Safer Internet Day is a global moment to reflect on how digital spaces shape our lives and to demand an internet that is safe, inclusive, and grounded in human rights.
While digital technologies have transformed how we communicate, learn, and organise, they have also created new pathways for harm. For women and girls in particular, online spaces are increasingly sites of violence, exploitation, and abuse. Safer Internet Day is an opportunity to name those harms, centre survivor experiences, and call for urgent action to make online spaces safe for everyone.
At Equality Now, Safer Internet Day is about confronting one of the most pervasive and under-addressed threats to women’s and girls’ rights in the digital age: online sexual exploitation and abuse (OSEA).
Online sexual exploitation and abuse is a core manifestation of tech-facilitated gender-based violence (TFGBV) — violence that is committed, assisted, aggravated, or amplified through digital technologies and information and communication tools.
OSEA encompasses a wide range of abusive and exploitative behaviours, including:
Although these abuses occur online, their impacts are profoundly real. Survivors experience violations of privacy, dignity, and bodily autonomy, alongside deep psychological harm, reputational damage, economic loss, and exclusion from public life. Many are forced to withdraw from digital spaces altogether, deepening the digital divide and reinforcing the message that women and girls are not safe anywhere.
Women and girls are disproportionately targeted because these abuses exploit existing gender inequality, misogyny, and economic vulnerability. Harm is compounded for those facing intersecting forms of discrimination.
Ending OSEA requires an intersectional response that recognises both the digital tactics used and the real-world harms they cause.
Technological advances have dramatically expanded the scale, speed, and severity of online sexual exploitation and abuse.
Predators increasingly use social media platforms, messaging apps, and online gaming spaces to groom and exploit victims, taking advantage of anonymity, weak moderation, and limited regulation. These harms are not accidental byproducts of innovation, they are foreseeable risks enabled by design choices that prioritize growth and profit over safety.
The rapid rise of artificial intelligence (AI) has further intensified these threats. AI-powered tools are being misused to create sexually explicit deepfake images, “nudifying” apps, and other forms of image-based abuse at unprecedented scale. Without robust human rights safeguards, algorithms and machine-learning systems can replicate and amplify misogyny, racism, and other forms of discrimination.
At the same time, algorithm-driven behavioural targeting is drawing some users, particularly young men, toward increasingly violent misogynistic content and ideologies, fueling gender-based violence both online and offline.
Despite the scale of the harm, laws and protections have not kept pace. Survivors are often left without effective remedies, while platforms continue to operate with limited accountability.
Online sexual exploitation and abuse is a global, gendered, and cross-border problem that no single law, platform, or country can solve alone. Ending OSEA requires coordinated action across governments, technology companies, and the international community.
Governments must develop and adopt clear, legally binding international standards addressing tech-facilitated gender-based violence, including OSEA. Existing international and regional laws need to be updated to reflect the realities of the digital age, while national legislation must be strengthened to close legal gaps, provide criminal and civil remedies, and ensure survivor-centred justice.
Digital service providers must be held legally accountable for preventing, detecting, and responding to sexual exploitation and abuse on their platforms. Safety-by-design principles should be embedded throughout the entire technology lifecycle, from development to deployment and moderation, rather than added after harm occurs. Platforms must also enable effective reporting, act swiftly to remove harmful content, preserve evidence, and cooperate with legal processes.

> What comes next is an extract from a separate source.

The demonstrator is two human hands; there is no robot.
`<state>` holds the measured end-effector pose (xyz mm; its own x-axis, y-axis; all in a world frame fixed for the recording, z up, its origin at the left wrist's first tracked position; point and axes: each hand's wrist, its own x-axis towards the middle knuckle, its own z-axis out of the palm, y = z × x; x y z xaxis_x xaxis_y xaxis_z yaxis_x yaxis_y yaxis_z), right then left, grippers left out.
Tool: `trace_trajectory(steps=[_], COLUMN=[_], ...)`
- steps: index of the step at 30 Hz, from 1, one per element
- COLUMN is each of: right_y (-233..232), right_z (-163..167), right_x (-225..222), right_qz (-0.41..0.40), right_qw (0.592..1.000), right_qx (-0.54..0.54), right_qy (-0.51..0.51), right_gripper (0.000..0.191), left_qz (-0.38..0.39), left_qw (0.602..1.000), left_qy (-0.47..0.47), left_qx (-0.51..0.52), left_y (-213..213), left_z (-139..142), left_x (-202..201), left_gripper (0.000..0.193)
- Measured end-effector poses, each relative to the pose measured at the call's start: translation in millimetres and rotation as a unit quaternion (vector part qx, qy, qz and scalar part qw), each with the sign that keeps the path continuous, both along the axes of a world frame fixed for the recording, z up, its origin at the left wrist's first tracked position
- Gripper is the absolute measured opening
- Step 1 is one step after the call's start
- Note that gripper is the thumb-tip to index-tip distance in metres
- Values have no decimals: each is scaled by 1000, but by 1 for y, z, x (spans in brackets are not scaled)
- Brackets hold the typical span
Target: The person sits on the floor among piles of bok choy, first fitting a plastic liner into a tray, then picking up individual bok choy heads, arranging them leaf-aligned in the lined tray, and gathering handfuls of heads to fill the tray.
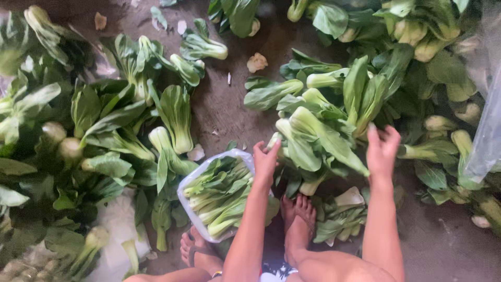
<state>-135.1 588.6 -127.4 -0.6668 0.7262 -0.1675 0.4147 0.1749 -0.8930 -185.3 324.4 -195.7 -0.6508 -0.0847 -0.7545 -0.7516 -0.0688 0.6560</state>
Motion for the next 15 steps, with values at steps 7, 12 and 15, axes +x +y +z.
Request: trace_trajectory(steps=[7, 12, 15], right_y=[-35, -35, -26], right_z=[10, 18, 44], right_x=[-51, -10, 6], right_qz=[142, 88, -101], right_qw=[986, 966, 981], right_qx=[92, 223, -37], right_qy=[-5, 99, 159], right_gripper=[58, 63, 71], left_qz=[-34, 43, 41], left_qw=[990, 991, 988], left_qy=[124, 47, 48], left_qx=[-56, 118, 143], left_y=[4, 2, 4], left_z=[5, 7, 17], left_x=[13, 19, 22], left_gripper=[83, 80, 80])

Freedom of expression and privacy are essential to a functioning internet, but they do not justify harm. Online abuse is routinely used to silence women and girls, undermining their participation and expression. International human rights law, including the International Covenant on Civil and Political Rights (ICCPR), provides a clear framework for balancing these rights through lawful, legitimate, and proportionate measures that protect users from harm while safeguarding fundamental freedoms.
Survivors must have access to comprehensive support, including counselling, legal assistance, and help with content removal. Ending OSEA also requires confronting the misogyny and entitlement that drive online abuse, and ensuring survivors and affected communities are meaningfully consulted in the development of laws, policies, and technologies.
Equality Now works globally to end online sexual exploitation and abuse by combining legal expertise, survivor-centred advocacy, and international campaigning.
Our work includes:
Equality Now is also a founding member of the Alliance for Universal Digital Rights (AUDRi), working to ensure digital governance frameworks protect freedom of expression and privacy while safeguarding women and girls from online harm.
Safer Internet Day is not just about awareness, it is about action. A safer internet is possible, but only if governments, technology companies, and the international community act decisively to protect women and girls from harm.